Wir können die Einteilungen und semantischen Ordnungssysteme unseres psychologischen Wörterbuchs nicht durch ein nichtintentionales und rein objektivierendes Vokabular ersetzen. Wenn ich dir erfreut über dein Kommen sage: „Hier findet gerade das Feuern von XYZ-Neuronen statt“, wirst du nie und nimmer verstehen, daß ich meiner Freude Ausdruck gegeben habe; denn du könntest ja mit einer rein wissenschaftlich objektiven Semantik nicht einmal die elementare Zuordnung von mein und dein, ich und du vornehmen, wüßtest also angesichts meiner kryptischen Aussage nicht, ob von mir oder dir die Rede ist.

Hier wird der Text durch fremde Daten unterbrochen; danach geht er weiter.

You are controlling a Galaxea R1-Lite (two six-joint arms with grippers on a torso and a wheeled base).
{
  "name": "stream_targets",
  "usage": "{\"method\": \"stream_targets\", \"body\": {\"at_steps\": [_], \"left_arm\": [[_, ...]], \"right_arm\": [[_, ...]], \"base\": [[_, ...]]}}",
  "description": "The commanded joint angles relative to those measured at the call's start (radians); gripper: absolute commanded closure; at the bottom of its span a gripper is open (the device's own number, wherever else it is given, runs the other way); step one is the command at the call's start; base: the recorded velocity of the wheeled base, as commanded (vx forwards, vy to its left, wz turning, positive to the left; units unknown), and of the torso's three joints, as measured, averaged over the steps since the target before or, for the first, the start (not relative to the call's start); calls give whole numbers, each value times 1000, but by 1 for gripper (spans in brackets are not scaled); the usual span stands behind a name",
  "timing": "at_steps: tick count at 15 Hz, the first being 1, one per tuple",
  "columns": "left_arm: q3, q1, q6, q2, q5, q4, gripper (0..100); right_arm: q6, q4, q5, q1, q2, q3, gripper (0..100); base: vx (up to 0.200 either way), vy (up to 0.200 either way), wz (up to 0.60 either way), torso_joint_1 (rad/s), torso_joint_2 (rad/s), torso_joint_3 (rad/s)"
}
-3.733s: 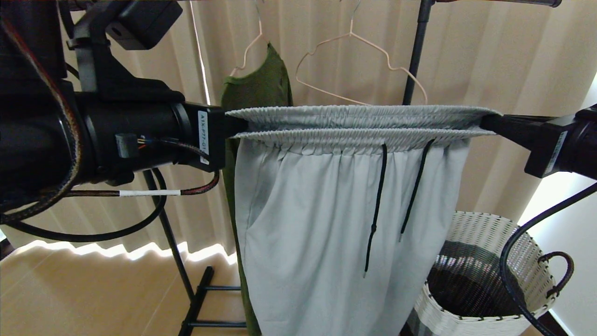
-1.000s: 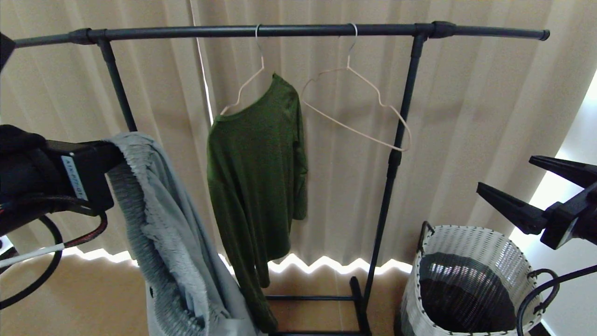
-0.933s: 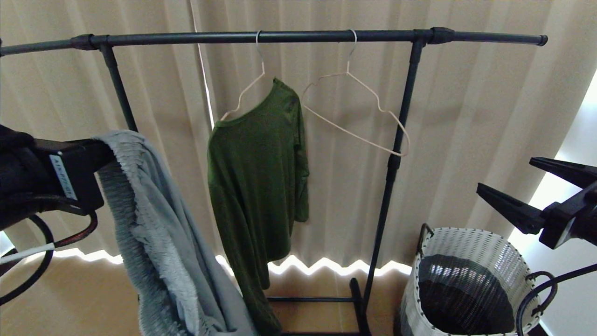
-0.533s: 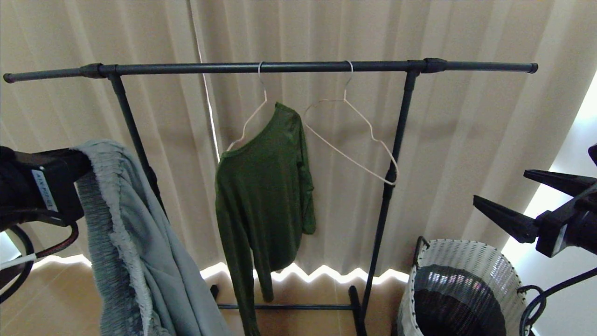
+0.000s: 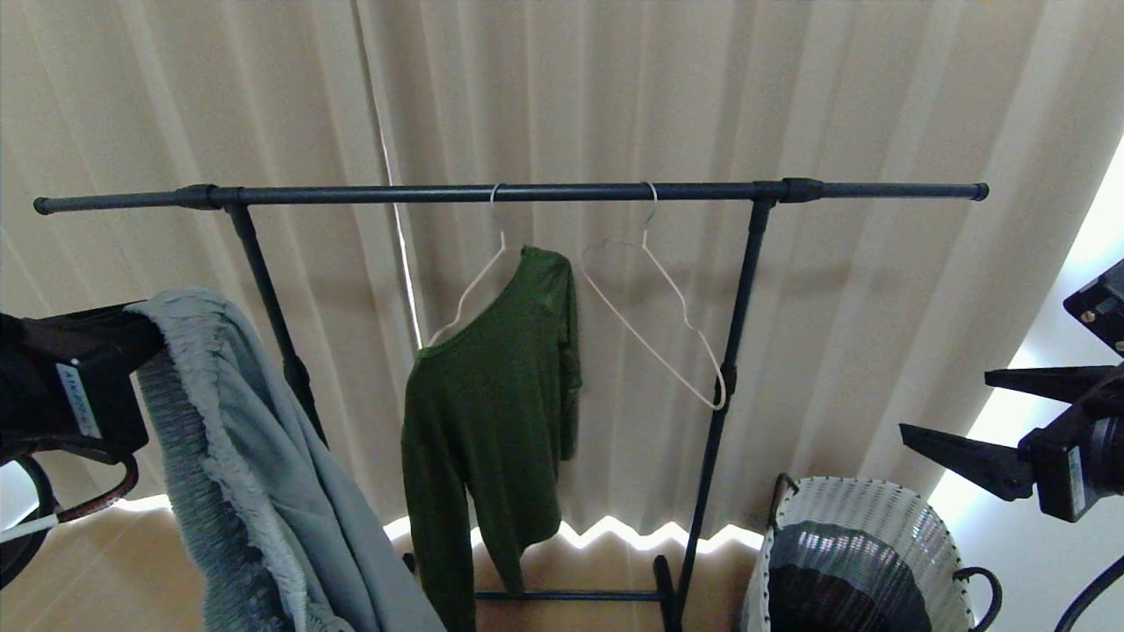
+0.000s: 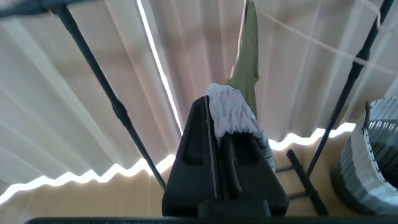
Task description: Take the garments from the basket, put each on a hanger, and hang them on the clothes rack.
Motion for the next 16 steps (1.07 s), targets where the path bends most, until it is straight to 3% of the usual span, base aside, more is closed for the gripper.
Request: {"method": "stream_targets", "body": {"at_steps": [1, 4, 8, 16], "left_arm": [[28, 0, 16, -2, 0, -12, 100], [71, 0, 23, -4, 0, -95, 100], [71, 0, 28, 7, -1, -106, 100], [70, 0, 25, 22, -1, -108, 100]], "right_arm": [[1, 43, -11, 2, -2, -45, 0], [1, 44, -28, 5, -2, -37, 0], [1, 40, -32, 7, -2, -39, 0], [1, 35, -34, 7, -4, -40, 0]], "base": [[0, 0, 0, 110, -256, -149], [0, 0, 0, 36, -81, -42], [0, 0, 0, 0, 0, 0], [200, 0, 0, 4, -2, -1]]}}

Unser Vertrauen in die vis verborum, die Kraft der Sprache, das Antlitz und die Konturen der Dinge zu beleuchten, wenn auch bisweilen flackernd und diffus, meist aber im hellen Licht unseres Lebenstages, wird nicht gemindert, wenn sie uns mit Mythen und Märchen, Sagen und Legenden, lyrischen und epischen Dichtungen in das Reich der Fiktion verlockt.
Der mit der vis verborum zerfallene skeptische Philosoph und düstere Anbeter des reinen Lichtes der wissenschaftlichen Aufklärung, der fürchtet, im leider von den dämonischen Jüngern der semantischen Transparenz und Eindeutigkeit noch nicht gerodeten finsteren Wald der Sprache von Wort-Gespenstern und Begriffs-Ungeheuern heimgesucht zu werden, gleicht dem vom Fieber geschüttelten Kind, das nachts im Klappern der Fensterläden die Wut der Windsbraut aus dem kürzlich gehörten Märchen gewahrt, die es holen und in ihre dunkle Höhle verschleppen will.